Clao melayang di tengah-tengah gedung spiral memanjang bagaikan pagoda. Tempat itu disebut sebagai pusat kekuatan spiritual di Gihon. Tidak sembarang orang bisa masuk ke sana. Beberapa pelayan yang keluar masuk tidak sepenuhnya manusia. Mereka lebih cocok disebut boneka, dengan tubuh manusia. Dalga saja hanya dua kali masuk ke sana, itu pun dengan kesadaran yang seolah hampir-hampir menguar.

Tempat itu sangat tersembunyi. Segelnya sendiri serupa dengan mantera yang menyihir tempat dikurungnya Gadis Perak. Tidak bisa dilihat dengan mata telanjang, dan juga butuh cara yang agak rumit untuk masuk ke sana. Akan tetapi Clao menjadikan tempat itu sebagai "sarang".

Alis laki-laki itu mengernyit sekilas menyadari seseorang ada tidak jauh dari Harbutari—nama bangunan pagoda tersebut. Clao mendongak. Bola mata hitamnya melebar dan bergerak-gerak sembari menatap ke langit-langit. Senyumnya mengembang. Dia lantas keluar dari pagoda, menuju atap kerucut di paling atas. Seseorang itu rupanya berpijak pada sudut yang paling lancip.

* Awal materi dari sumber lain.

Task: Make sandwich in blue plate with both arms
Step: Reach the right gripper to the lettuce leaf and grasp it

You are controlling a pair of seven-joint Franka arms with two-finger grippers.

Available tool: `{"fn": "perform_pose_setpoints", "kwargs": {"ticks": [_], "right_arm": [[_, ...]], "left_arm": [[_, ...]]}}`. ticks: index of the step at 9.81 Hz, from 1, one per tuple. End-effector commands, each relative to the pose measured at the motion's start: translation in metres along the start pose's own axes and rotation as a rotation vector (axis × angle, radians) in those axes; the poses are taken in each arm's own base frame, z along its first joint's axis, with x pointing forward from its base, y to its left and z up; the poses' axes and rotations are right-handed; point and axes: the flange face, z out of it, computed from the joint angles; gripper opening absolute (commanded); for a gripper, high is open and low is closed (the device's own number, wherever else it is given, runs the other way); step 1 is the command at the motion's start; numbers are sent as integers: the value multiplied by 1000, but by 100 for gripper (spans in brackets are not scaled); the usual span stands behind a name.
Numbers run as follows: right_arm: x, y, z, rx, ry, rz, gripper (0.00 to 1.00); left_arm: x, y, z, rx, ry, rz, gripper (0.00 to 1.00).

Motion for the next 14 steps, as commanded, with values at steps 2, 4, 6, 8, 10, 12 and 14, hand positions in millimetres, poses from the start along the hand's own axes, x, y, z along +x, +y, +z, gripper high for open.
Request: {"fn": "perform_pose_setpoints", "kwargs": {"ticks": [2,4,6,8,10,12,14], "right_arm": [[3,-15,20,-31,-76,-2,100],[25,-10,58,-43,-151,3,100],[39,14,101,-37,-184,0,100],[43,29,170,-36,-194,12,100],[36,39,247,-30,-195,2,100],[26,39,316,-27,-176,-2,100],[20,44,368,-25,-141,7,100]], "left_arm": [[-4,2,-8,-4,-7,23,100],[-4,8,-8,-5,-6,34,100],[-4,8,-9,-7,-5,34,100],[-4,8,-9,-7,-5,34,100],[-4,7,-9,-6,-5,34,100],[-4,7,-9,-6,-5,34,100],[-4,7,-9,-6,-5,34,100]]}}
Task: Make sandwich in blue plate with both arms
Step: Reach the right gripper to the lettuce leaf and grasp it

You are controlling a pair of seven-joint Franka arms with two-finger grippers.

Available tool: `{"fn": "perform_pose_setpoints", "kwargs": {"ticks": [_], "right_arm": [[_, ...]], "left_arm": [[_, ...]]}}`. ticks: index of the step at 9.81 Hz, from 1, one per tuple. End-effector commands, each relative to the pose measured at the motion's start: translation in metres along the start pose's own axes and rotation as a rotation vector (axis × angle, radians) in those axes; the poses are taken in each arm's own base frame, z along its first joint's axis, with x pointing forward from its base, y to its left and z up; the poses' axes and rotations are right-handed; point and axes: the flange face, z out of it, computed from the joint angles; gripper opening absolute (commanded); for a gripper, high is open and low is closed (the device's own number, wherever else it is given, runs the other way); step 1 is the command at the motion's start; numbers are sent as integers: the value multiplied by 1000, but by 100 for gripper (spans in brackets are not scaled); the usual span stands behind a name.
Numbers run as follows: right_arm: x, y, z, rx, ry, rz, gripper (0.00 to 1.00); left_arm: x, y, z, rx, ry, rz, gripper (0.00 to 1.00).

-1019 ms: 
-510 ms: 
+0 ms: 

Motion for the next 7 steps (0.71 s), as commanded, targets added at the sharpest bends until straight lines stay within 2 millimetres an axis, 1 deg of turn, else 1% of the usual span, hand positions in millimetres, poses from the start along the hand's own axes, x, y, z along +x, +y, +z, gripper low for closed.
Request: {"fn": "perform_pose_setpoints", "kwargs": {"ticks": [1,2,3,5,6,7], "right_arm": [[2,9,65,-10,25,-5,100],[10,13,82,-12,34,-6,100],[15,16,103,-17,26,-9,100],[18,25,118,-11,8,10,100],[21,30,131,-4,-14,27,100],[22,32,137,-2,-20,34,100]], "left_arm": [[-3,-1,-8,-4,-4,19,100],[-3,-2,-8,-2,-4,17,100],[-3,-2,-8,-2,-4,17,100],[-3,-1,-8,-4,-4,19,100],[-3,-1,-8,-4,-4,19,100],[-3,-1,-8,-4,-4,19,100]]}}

"Halo, kau..." Clao menyapanya sembari mengitari laki-laki itu—Kia. "Apakah kau ke sini akhirnya untuk mengucapkan terimakasih?"

Kelopak mata Kia berkedip pelan. Sepasang bibirnya akan terus mengatup rapat meski dia ingin sekali mengucapkan sesuatu. Dia tidak bereaksi saat Clao melayang dan memutarinya—memperhatikan tiap detil dari tampilan laki-laki itu. Namun saat wajah Clao memandangnya persis di depan wajah Kia, sorot laki-laki sunyi itu beringsut.

"Aku anggap itu sebagai iya," kata Clao lalu tersenyum lagi.

Kejadian beberapa waktu yang lalu yang mana melibatkan empat kepala asrama sekaligus sangatlah runyam. Kia tahu harus ada satu di antara mereka yang turun tangan. Karenanya, Kia menjadi penuntun bagi Var, juga Clao—meski bukan berarti Kia tidak bisa membantu. Begitu banyak yang Kia sembunyikan dalam kesunyian.

"Bagaimana kabar Silvana?" tanya Clao penuh arti. "Apa dia tahu kalau yang dilakukannya adalah kejahatan yang sangat serius? Apa dengan tubuh itu kalian yakin bisa menemukan pengantin yang setara?"

Pangeran Mikhail adalah pendamping yang sepadan dengan Silvana Burö yang penuh kekuatan mematikan. Hancurnya sepertiga Vighę kurang lebih setahun yang lalu sebenarnya masih dalam lingkup keberuntungan. Kalau saja Dominic Foquiz, Argent Burö, dan Raja Vighę yang masih berkuasa tidak ada, gadis yang tidak bisa mengontrol kekuatannya itu akan melenyapkan Vighę sampai tidak bersisa. Kecuali para siswa Diamond, Argent, dan Raja Vighę, mereka tidak tahu kalau Dominic hampir saja tewas. Luka permanen ada dalam tubuh pria itu.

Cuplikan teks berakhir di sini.